Police hadn't previously revealed a motive, but Jones said Friday that interviews with friends and family indicate the shooting likely stemmed from a domestic dispute between Zinkhan and Bruce. Authorities have some indication she was preparing to file for divorce, he said.
Zinkhan was last seen driving away in the Jeep after dropping his children off with a neighbor. The children were in the car during the shootings but weren't hurt.
A signal from one of Zinkhan's cell phones helped lead authorities to the Jeep, Jones said, but authorities refused to elaborate during a press conference in Bogart.
Local, state and federal authorities, some with dogs, searched the woods near the ravine late Thursday night. On Friday, the area was still teeming with investigators. A nearby elementary school was locked down as a precaution.
Scott Foshee, who lived three doors down from Zinkhan, said police also descended on his suburban neighborhood Friday morning as he was taking his children to school.
'Things were OK for a while. The police had told us there was very little chance he was still around so we all started to relax," Foshee said. 'And then this morning, it started all over again.'
Jones said authorities were piecing together some leads from evidence in the Jeep, but declined to give any details.
Zinkhan is an avid hiker who has spent time on the Appalachian Trail. In 2003, Zinkhan wrote a short poem called 'Appalachian Trail, Southern Terminus' for the American Marketing Association's Web site. The 2,178-mile trail's southern terminus is at Georgia's Springer Mountain, about 50 miles northwest of Athens.
Authorities said earlier this week that Zinkhan had a flight to Amsterdam booked for Saturday. Zinkhan has taught part-time at the Vrije Universiteit (Free University) in the Netherlands since April 2007.
Zinkhan's brother has said relatives have been working to help Athens-Clarke County police and the FBI find him.
The University of Georgia is warning students to be cautious until he's found.
Before joining the faculty at the University of Georgia, Zinkhan held academic positions at the universities of Houston and Pittsburgh. He has a doctorate from the University of Michigan and graduated from Swarthmore College in Pennsylvania in 1974.
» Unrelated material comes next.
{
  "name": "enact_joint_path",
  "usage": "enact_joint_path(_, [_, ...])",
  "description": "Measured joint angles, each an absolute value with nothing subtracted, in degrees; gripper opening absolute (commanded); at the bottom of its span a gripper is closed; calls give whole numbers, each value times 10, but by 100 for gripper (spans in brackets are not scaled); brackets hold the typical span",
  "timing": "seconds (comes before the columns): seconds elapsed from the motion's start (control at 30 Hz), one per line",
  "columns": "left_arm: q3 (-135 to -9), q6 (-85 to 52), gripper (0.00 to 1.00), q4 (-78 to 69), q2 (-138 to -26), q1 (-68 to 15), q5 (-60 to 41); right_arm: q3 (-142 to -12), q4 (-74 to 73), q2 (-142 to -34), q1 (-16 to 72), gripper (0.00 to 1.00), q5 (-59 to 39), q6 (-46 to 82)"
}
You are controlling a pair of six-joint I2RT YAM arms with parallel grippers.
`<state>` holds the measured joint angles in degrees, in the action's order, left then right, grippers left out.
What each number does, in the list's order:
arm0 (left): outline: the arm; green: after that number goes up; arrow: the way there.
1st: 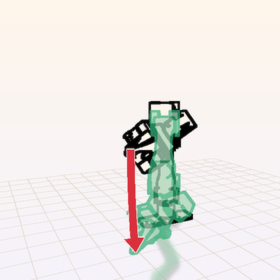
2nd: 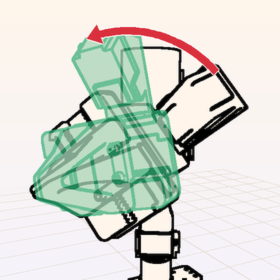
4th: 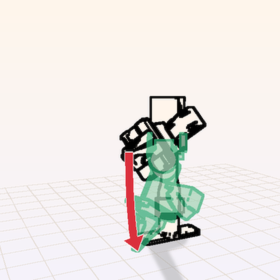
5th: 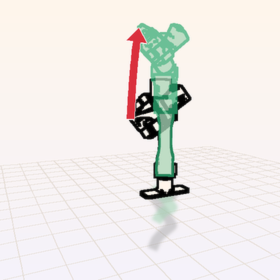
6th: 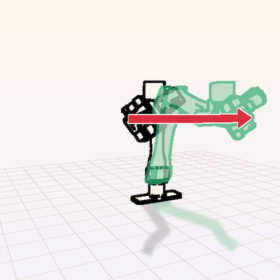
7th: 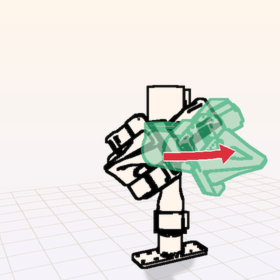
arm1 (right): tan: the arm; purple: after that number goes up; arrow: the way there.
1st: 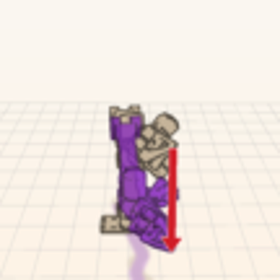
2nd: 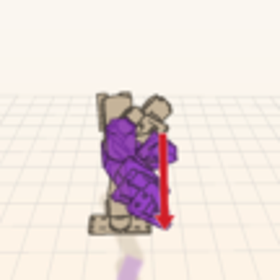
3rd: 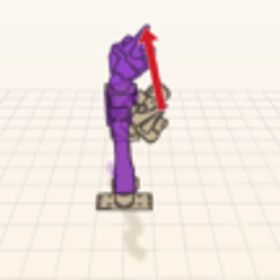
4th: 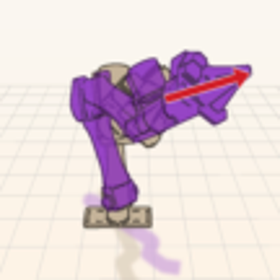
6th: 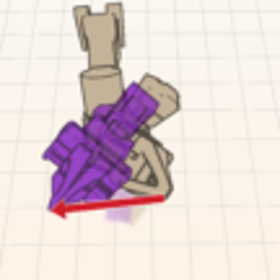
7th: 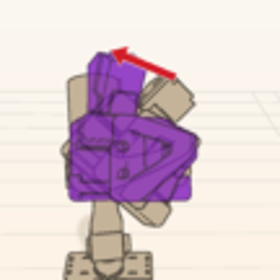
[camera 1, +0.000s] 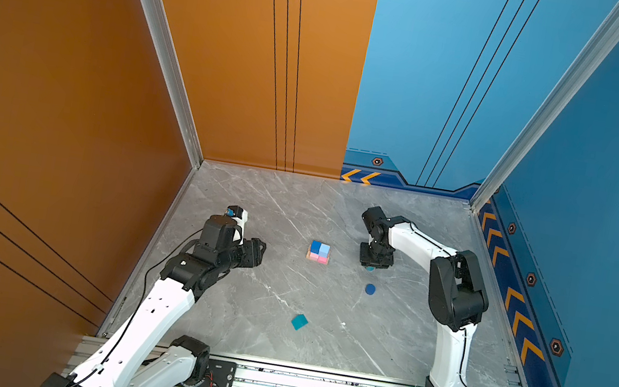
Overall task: Build the wood block tower
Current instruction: 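Lift the teal cylinder and carry it over the stack with the right gripper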
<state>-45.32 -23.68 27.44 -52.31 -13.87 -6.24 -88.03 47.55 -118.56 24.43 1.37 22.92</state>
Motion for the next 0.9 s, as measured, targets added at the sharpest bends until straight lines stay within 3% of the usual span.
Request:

The shooting victims were members of Town & Gown Players, which was staging a performance of 'Sherlock Holmes: The Final Adventure' at the theater. Two others were hurt by bullet fragments.
Zinkhan's wife had been serving as Town & Gown's president after years of volunteering with the group. Tanner was a Clemson University economist who taught at the Strom Thurmond Institute of Government and Public Affairs in Clemson, S.C. Teague was one of Town & Gown's longest-serving volunteers.